You might be angry about Formula 1's bloated rulebook, writes STUART CODLING, but you're probably one of the people who made it that way

My cats aren't on Twitter.


Neither are they capable of writing a coherent sentence (mind you, the same could be said of many people who are on social media). But as surely as eggs don't bounce, were they possessed of those facilities they'd have deployed them in the immediate aftermath of the Canadian and Austrian Grands Prix to promulgate their angst about the state of Formula 1 stewarding.

After all, everybody else was getting in on the act.

(Parenthetically, how many people who dash off angry letters and emails to specialist magazines, splenetically declaring Formula 1 to be dead to them and that they will never watch another grand prix - and, indeed, they hereby cancel their subscription - actually follow through? Or do they wake up the next morning consumed with regret, fist clenched in mouth, wishing they could recall the fulminating epistle unread?
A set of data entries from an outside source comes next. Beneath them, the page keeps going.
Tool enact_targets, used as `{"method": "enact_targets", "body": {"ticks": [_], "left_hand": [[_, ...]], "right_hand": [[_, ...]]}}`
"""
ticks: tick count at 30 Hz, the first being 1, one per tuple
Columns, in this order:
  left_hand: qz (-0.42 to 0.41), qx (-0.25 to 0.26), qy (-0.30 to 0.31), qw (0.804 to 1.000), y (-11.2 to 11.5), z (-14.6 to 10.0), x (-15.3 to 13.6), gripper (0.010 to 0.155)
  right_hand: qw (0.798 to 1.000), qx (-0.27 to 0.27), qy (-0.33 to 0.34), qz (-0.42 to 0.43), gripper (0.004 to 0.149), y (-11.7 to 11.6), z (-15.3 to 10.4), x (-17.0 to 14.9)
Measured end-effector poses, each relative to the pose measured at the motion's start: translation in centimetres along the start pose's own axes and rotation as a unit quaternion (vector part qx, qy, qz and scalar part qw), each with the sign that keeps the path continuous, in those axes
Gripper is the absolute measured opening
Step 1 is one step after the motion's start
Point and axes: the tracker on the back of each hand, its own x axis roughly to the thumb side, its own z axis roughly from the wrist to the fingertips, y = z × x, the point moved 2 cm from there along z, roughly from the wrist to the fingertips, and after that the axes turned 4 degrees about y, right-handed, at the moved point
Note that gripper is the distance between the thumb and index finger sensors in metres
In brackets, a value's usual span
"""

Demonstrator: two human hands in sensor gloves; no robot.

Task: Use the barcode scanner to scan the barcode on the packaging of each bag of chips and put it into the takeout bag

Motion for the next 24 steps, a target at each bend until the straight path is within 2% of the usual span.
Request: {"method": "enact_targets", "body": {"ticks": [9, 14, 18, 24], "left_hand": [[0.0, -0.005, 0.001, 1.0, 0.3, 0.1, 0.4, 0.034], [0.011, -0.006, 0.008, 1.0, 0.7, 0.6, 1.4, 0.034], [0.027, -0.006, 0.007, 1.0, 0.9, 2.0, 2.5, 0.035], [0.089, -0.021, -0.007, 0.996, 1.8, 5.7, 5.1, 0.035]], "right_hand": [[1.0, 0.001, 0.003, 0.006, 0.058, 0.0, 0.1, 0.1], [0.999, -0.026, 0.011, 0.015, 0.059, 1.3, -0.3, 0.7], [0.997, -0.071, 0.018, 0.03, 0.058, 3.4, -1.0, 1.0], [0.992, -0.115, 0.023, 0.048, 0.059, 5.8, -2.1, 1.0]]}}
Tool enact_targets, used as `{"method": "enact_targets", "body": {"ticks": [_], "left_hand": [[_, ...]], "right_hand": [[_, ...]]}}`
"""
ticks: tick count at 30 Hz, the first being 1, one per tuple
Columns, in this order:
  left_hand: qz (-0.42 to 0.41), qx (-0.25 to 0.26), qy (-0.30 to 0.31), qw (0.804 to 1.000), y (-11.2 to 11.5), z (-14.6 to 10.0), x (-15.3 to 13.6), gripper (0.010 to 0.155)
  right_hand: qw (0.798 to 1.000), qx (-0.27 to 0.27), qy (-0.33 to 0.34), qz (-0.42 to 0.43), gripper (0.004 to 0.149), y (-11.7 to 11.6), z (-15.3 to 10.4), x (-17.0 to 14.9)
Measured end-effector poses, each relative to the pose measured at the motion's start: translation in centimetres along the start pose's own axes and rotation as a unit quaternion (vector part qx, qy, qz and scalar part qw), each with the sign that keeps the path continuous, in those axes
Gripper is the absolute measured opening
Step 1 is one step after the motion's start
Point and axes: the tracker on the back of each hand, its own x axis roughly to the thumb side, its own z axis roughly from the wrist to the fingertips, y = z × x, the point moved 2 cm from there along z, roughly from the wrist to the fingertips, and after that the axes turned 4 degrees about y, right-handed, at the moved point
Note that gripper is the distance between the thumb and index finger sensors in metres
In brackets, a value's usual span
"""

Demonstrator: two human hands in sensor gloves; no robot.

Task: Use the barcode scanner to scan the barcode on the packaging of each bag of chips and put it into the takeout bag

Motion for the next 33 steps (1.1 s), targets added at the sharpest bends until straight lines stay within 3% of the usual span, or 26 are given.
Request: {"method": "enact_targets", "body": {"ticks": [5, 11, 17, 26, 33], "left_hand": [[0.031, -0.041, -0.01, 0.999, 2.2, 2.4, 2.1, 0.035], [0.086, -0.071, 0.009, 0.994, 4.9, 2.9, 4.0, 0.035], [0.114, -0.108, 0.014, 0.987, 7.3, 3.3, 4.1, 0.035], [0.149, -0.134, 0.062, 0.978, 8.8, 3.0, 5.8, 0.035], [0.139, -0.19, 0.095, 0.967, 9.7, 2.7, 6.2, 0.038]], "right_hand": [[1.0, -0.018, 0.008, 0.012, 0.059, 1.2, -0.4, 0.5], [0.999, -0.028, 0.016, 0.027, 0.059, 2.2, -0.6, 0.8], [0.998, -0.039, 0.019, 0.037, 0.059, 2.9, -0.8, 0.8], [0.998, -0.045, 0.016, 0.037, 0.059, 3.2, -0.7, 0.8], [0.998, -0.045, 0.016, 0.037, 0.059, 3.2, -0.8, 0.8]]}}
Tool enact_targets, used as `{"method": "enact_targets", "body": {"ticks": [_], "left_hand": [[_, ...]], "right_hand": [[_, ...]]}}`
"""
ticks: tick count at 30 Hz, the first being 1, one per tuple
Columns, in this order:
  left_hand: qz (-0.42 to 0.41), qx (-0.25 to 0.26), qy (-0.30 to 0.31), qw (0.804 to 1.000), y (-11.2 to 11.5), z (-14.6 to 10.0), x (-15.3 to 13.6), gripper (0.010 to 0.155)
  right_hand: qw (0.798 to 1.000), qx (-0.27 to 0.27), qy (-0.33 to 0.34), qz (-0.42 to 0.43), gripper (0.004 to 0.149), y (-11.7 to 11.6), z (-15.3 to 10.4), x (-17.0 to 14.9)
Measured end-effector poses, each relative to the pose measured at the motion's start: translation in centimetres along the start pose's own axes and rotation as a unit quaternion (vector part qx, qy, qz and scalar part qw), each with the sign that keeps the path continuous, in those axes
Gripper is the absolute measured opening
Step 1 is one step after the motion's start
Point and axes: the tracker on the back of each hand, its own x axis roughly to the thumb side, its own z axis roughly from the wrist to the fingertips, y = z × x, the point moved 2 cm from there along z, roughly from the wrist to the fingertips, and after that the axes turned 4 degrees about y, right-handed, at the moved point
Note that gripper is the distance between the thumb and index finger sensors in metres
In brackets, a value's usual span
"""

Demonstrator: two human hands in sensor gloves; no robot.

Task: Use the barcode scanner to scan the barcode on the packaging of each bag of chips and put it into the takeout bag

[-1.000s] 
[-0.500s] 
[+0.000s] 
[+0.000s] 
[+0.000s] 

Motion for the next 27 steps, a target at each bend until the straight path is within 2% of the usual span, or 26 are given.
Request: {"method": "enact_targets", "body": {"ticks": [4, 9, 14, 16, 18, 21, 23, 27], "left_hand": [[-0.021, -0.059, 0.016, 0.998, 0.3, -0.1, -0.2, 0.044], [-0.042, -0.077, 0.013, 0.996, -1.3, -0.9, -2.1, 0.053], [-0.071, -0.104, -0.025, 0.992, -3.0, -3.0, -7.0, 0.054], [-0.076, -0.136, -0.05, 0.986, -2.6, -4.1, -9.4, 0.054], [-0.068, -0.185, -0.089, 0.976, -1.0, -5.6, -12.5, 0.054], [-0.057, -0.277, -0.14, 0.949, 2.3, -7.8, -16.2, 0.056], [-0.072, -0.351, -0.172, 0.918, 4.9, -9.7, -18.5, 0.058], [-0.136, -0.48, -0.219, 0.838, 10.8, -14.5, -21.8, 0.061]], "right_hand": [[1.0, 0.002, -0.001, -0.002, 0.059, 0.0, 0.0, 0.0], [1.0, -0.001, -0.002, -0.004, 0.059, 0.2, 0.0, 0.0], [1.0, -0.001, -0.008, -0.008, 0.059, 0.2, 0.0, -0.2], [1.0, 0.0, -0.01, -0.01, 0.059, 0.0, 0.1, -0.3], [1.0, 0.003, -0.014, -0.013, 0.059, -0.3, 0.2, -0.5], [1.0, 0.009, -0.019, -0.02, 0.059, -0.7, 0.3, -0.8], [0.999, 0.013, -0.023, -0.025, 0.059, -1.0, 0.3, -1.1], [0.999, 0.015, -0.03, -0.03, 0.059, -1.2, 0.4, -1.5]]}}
Something along these lines is, presumably, the daily ritual of whoever runs Rich Energy's Twitter account. But I digress.)

While there was a predictable split along the faultlines of fandom - those who self-identify as 'Team LH' generally weren't too dischuffed about the penalty that handed their man victory in Canada - a good number of neutrals were also moved to fury.

Their view was that the rules are being enforced pedantically and to the detriment of the spectacle.

That Max Verstappen was permitted to keep his win at the Red Bull Ring came as lukewarm comfort to those who thought his late-race tussle with Charles Leclerc barely merited investigation, let alone three hours of radio silence between the chequered flag and the verdict.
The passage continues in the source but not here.